Die Deutschen gehören zu den wetterfühligsten Völkern der Erde. In kaum einem anderen Land dröhnt so vielen Menschen wetterbedingt der Kopf oder schlägt sich die Schwüle in Schlappheit nieder. Woanders ist das Phänomen dagegen kaum bekannt oder spielt zumindest kaum eine Rolle – und das selbst dort, wo erheblich belastendere Wetterbedingungen oder häufigere Wetterwechsel auftreten als hierzulande, wie beispielsweise in Norwegen oder Großbritannien.
Wie groß das Ausmaß der Wetterfühligkeit in Deutschland ist, zeigte im Jahr 2002 erstmals eine von der Universitätsklinik München und dem Institut für Demoskopie Allensbach bundesweit durchgeführte repräsentative Studie. 1.064 Bürger im Alter von 16 Jahren aufwärts wurden dabei in Hausinterviews detailliert nach ihren subjektiven Eindrücken befragt.
Mehr als die Hälfte fühlt sich betroffen
Die Ergebnisse zeigen, dass 54,5 Prozent aller Deutschen das Wetter als mehr oder weniger starken Einfluss auf ihre Gesundheit erfahren. Häufigste Symptome dabei sind Kopfschmerzen und Migräne, Erschöpfung, Schlafstörungen und Müdigkeit und Gelenkschmerzen. Rund ein Viertel der Betroffenen leidet auch unter Schwindel, Konzentrationsstörungen oder Niedergeschlagenheit. Knapp einem Drittel der Wetterfühligen ging es dabei mindestens einmal schon so schlecht, dass sie nicht mehr ihrer Arbeit nachgehen konnten. Im Durchschnitt kamen so 10,2 Tage wetterassoziierter Arbeitsunfähigkeit pro Betroffenem zusammen.
Mehr Frauen als Männer…
Dabei gibt es deutliche geschlechtsspezifische Unterschiede: Während 28 Prozent der Frauen angaben, unter wetterbedingten Beschwerden zu leiden, waren es nur 9,6 Prozent der Männer. Außerdem klagten auch ältere Menschen (>60 Jahre) häufiger über Wetterfühligkeit als jüngere. Besonders anfällig sind zudem auch Menschen, die bereits unter einer chronischen Krankheit, wie Kreislaufstörungen, Allergien oder Rheuma leiden.
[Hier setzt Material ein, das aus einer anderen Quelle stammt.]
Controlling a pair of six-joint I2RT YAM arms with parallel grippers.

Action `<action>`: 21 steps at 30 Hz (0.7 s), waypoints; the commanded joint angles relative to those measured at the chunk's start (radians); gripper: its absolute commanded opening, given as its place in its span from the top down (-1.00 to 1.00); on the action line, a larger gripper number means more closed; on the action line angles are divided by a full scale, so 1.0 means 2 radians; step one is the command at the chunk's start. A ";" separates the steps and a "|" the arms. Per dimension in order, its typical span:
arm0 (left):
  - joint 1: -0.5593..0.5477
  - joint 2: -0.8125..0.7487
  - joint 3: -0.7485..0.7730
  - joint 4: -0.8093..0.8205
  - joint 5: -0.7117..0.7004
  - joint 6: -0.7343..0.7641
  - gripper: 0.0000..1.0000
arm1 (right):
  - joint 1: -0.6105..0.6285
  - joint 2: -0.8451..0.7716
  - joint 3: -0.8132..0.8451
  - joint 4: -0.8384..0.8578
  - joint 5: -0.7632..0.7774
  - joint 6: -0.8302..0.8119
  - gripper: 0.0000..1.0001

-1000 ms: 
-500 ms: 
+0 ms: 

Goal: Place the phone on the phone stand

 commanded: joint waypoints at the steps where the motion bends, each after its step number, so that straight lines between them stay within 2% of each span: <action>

Landwirte und Führungskräfte…
Das eine Arbeit, die vornehmlich im Freien stattfindet, möglicherweise die Sensibilität gegenüber den Wettereinflüssen erhöht, bestätigt die Auswertung der berufsspezifischen Häufigkeiten: Immerhin 76,9 Prozent der Landwirte gaben an, wetterfühlig zu sein. Interessanterweise scheint aber auch die berufliche Position eine Auswirkung auf die subjektive Wetterempfindlichkeit zu haben: Leitende Angestellte fühlten sich mit 62,9 Prozent erheblich häufiger betroffen als Facharbeiter (488 Prozent) oder Selbstständige (40,8 Prozent). Fördert der Karrierestress den Wetterstress oder neigen Führungskräfte eher dazu, für Unpässlichkeiten im Wetter den Sündenbock zu sehen?
Ursachen gesucht…
Nach Ansicht der Autoren der Studie „deutet vieles darauf hin, dass beim Auftreten von unspezifischen Symptomen gerne zunächst das Wetter als Auslöser gesehen wird.“ Ob das tatsächlich der Fall ist, könnte erst geklärt werden, wenn die Wissenschaft eindeutig belegen kann, wie und vor allem welcher Faktor bei den Wetterfühligen die Symptome auslöst. Doch genau hier tappt die Biometeorologie noch ziemlich im Dunkeln.